> **ACTIVITY**
The answer should be a single number: how many lines in the material contain "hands".

> **DATASET EXCERPT**
- - - -

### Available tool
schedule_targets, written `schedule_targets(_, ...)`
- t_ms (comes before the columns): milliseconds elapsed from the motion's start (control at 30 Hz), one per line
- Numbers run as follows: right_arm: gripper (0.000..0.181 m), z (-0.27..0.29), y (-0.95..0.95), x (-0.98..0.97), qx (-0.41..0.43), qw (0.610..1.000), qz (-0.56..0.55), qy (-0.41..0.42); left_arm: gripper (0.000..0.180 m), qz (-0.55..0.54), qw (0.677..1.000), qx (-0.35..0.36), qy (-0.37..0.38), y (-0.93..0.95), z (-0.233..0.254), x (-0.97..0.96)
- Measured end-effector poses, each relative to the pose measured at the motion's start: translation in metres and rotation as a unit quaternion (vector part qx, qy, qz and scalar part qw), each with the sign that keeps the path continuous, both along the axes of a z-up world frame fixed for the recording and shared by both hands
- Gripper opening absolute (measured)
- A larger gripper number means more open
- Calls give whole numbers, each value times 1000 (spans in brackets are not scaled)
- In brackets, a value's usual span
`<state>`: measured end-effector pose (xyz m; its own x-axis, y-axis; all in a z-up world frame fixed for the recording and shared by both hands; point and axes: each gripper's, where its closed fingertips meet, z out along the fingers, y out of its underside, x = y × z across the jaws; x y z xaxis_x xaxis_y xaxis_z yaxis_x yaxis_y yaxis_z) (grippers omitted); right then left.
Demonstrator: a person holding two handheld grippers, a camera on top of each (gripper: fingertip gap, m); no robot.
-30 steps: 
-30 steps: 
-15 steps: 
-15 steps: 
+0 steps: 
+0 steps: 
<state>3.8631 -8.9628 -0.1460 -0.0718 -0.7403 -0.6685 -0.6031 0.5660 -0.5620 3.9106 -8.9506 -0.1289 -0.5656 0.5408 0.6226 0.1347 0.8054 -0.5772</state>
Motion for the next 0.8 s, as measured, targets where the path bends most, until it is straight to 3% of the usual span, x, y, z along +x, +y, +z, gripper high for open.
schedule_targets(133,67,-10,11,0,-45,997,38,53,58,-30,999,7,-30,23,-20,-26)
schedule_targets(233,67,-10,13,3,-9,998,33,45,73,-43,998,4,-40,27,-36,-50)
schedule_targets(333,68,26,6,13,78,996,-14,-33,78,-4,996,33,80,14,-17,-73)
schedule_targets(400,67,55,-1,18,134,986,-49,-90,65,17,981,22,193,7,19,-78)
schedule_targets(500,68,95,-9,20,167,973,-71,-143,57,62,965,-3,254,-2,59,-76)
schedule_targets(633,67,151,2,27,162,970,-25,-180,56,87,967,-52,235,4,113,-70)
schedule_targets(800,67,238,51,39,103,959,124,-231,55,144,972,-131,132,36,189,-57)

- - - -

> **RESULT OF THE TASK**
2